Tous furent condamnés à mort et fusillés le 9 mars 1942 au Mont-Valérien (Suresnes).
Acher Semahya fut inhumé dans le carré des corps restitués au cimetière d’Ivry-sur-Seine (Val-de-Marne). Sa mère, âgée de cinquante et un ans, et ses deux sœurs, Sara, vingt-trois ans, manutentionnaire, et Victoria, vingt et un ans, couturière furent arrêtées et internées au camp de Drancy, et déportées sans retour à Auschwitz le 11 novembre 1942.
« Notre » Ascher SEMAHYA est transféré de Mont-de-Marsan au camp de Mérignac le 12 août 1942.
Il se dit naturalisé en 1939, marié et père d’un enfant (ce qui n’est pas le cas du « vrai » Ascher).
Il est possible qu’il s’agisse d’un proche du « vrai » Acher ayant présenté ses papiers d’identité, ou simplement s’étant fait passer pour lui…
Dans ce cas peut-être son frère Peppo alias Pepito (Joseph), né le 22 août 1912 à Salonique, domicilié 22 rue Daubenton dans le Ve arrondissement, et effectivement naturalisé en 1939. Résistant (Front National), transféré à Pithiviers (sans doute le 1er septembre, peut-être en raison de sa nationalité française) il est déporté à Auschwitz au départ de Pithiviers le 21 septembre 1942 (le dernier convoi à en partir).
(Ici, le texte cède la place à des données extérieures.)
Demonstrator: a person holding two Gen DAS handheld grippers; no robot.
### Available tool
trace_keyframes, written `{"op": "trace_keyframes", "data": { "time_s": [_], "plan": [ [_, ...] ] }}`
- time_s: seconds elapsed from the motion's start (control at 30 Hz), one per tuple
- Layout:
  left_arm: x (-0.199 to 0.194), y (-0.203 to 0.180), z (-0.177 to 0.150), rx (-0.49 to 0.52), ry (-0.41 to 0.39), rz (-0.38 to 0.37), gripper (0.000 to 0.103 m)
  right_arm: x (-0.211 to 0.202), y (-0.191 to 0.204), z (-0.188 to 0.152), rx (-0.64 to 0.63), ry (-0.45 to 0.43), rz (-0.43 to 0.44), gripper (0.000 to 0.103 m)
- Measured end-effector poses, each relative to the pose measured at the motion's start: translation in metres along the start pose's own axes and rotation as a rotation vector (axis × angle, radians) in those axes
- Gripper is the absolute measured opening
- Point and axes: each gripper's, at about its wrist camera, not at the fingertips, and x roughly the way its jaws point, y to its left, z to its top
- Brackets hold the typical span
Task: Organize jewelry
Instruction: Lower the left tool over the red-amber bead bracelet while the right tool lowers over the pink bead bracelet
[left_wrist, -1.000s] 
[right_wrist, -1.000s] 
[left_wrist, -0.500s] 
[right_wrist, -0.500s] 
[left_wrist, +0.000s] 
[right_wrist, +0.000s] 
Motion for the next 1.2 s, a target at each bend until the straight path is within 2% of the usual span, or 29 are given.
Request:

Il est sans doute gazé dès l’arrivée du convoi le 23. Marié en 1936 à Gracia Gisèle, il était père d’une petite fille (témoignage de sa petite-fille Sophie Zerbib à Yad Vashem en 1992).
Mais qui figure sur la liste du convoi 26 du 31 août 1942 ? Peppo a-t-il in extremis révélé aux autorités de Drancy sa vraie identité, pensant que sa nationalité française le protègerait de la déportation ???